PROBLEM DETAILS =>
In the data below, which lines hold the word "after"? Copy them.

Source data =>
=== Section Start ===

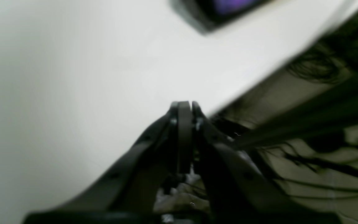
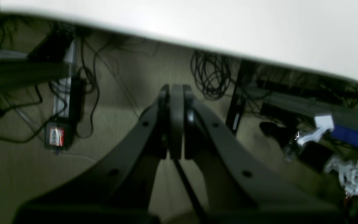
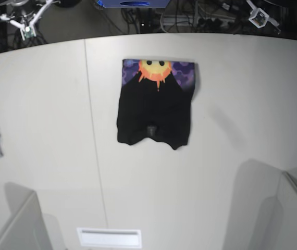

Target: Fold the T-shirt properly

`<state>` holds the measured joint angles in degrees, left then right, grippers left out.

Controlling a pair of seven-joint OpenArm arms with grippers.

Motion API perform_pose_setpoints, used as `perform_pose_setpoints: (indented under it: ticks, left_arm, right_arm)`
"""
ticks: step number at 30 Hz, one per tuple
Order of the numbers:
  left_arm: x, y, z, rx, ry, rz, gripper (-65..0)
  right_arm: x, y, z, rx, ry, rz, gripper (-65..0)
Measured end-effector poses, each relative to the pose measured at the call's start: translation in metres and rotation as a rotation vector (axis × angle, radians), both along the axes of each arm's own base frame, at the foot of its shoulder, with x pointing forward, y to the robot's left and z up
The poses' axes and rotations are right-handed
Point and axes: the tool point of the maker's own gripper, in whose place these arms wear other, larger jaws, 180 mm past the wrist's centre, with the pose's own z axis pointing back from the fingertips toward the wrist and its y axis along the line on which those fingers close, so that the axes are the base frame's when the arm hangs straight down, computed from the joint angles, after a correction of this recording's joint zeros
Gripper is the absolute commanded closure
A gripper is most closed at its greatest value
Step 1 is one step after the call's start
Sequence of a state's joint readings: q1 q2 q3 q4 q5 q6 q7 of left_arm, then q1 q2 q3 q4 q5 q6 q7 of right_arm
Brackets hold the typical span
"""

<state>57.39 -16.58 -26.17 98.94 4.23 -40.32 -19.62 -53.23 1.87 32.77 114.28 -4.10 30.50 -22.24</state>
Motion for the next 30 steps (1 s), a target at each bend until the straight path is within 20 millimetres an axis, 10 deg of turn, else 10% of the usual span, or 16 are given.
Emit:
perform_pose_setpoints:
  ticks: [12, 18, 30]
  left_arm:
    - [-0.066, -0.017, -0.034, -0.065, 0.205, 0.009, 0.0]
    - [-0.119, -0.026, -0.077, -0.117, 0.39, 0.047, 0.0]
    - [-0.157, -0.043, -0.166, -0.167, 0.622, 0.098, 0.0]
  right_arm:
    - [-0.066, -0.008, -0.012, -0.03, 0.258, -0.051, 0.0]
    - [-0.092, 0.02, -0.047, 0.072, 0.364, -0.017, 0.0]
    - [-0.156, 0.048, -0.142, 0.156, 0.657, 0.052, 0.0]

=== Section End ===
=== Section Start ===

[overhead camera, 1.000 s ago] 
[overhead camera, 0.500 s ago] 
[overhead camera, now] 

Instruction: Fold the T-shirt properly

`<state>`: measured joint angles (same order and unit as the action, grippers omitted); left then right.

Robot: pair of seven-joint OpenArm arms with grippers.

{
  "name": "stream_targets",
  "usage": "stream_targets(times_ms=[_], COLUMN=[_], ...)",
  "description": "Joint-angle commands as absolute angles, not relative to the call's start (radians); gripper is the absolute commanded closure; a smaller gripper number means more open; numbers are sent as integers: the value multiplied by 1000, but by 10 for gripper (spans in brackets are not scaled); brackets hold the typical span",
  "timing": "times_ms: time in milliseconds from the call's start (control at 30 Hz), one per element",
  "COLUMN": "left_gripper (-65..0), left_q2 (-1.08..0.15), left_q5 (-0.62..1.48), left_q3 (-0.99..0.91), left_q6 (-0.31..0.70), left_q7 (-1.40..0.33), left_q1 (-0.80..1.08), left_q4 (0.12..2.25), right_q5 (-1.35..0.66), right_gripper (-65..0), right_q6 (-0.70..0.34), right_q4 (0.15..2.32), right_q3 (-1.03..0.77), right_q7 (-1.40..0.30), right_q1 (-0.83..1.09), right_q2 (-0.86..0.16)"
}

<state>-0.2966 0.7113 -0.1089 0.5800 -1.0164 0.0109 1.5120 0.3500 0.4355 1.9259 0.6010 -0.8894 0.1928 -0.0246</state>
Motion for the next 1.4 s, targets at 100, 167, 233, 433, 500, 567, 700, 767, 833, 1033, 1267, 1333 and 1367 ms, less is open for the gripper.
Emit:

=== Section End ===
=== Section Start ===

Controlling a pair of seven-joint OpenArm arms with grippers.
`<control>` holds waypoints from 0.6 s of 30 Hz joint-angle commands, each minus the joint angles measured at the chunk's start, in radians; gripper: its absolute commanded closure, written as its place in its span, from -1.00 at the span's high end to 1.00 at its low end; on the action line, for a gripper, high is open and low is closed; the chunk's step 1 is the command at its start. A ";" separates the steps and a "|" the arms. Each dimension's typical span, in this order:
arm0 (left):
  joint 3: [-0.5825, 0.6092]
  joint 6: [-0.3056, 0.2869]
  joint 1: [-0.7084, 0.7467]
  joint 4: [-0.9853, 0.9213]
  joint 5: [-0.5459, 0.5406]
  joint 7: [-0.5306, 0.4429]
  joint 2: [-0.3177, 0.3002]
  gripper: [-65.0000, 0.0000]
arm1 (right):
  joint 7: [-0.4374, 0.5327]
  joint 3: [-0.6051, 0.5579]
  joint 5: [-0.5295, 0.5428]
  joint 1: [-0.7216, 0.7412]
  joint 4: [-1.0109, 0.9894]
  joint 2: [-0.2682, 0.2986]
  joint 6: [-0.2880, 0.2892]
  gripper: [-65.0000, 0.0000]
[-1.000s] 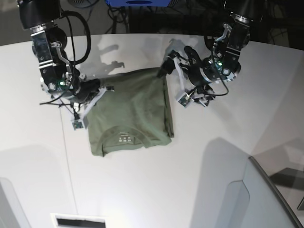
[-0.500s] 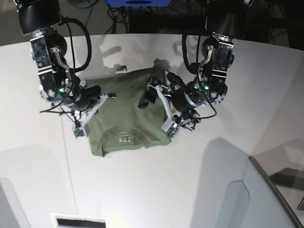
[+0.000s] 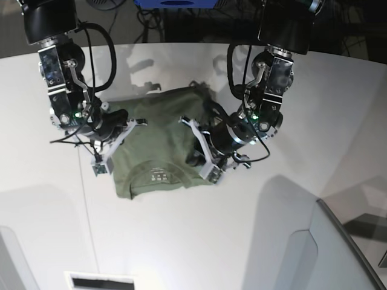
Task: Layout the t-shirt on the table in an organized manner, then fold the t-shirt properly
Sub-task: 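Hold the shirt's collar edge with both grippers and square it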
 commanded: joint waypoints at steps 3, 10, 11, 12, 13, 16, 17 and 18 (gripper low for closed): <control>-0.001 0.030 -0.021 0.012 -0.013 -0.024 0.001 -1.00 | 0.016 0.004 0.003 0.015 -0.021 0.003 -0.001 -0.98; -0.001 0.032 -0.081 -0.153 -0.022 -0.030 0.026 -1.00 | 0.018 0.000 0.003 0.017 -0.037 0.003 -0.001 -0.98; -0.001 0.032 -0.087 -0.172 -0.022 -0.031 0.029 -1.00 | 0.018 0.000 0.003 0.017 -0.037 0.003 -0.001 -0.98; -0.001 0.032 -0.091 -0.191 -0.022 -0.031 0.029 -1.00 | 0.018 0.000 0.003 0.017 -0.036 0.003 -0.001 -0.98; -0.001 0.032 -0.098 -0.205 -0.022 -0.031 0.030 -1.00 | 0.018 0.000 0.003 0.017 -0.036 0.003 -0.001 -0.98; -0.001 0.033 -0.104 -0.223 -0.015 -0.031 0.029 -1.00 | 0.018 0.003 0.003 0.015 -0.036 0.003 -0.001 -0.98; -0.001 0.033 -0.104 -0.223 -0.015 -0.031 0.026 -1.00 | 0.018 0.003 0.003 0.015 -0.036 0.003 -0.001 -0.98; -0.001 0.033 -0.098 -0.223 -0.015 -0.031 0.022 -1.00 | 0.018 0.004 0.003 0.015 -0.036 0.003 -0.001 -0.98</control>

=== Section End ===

WORKED SOLUTION =>
Point and axes: the tool point of the maker's own gripper, in whose place these arms wear other, larger jaws, 180 mm past the wrist's centre, with the pose's own z axis pointing back from the fingertips toward the wrist and its y axis along the line on which those fingers close, so that the axes are the base frame's when the arm hangs straight down, computed from the joint angles, after a correction of this recording's joint zeros
Step 1 is one step after the call's start

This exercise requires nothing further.